**WHAT YOU HAVE TO DO:** Copy out each line of the data holding "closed".

**SOURCE MATERIAL:**

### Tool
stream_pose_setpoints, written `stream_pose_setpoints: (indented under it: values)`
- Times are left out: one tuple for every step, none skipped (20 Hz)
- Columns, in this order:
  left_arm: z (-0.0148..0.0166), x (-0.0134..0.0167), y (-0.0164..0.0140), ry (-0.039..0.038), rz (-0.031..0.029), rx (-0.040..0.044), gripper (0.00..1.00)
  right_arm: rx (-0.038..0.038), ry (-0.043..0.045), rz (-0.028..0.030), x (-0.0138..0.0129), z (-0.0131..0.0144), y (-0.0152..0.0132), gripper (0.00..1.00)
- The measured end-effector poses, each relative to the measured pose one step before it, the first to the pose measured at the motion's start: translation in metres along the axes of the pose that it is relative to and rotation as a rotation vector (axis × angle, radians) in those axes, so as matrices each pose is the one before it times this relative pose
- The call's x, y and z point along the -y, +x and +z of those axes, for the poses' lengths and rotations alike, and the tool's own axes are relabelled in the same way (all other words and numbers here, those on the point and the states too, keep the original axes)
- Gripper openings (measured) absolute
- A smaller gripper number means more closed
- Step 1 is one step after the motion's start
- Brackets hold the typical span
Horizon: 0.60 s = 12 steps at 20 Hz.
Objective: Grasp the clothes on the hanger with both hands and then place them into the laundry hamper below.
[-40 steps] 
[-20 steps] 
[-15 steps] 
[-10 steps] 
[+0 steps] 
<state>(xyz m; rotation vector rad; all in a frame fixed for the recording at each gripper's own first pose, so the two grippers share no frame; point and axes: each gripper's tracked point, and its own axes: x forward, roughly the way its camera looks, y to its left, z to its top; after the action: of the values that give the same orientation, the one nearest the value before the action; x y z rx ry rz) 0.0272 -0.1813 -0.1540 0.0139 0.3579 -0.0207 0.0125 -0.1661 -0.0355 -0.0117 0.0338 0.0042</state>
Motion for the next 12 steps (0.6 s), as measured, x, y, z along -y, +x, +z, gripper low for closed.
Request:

**OUTPUT FOR THIS TASK:**
- A smaller gripper number means more closed
Motion for the next 12 steps (0.6 s), as measured, x, y, z along -y, +x, +z, gripper low for closed.

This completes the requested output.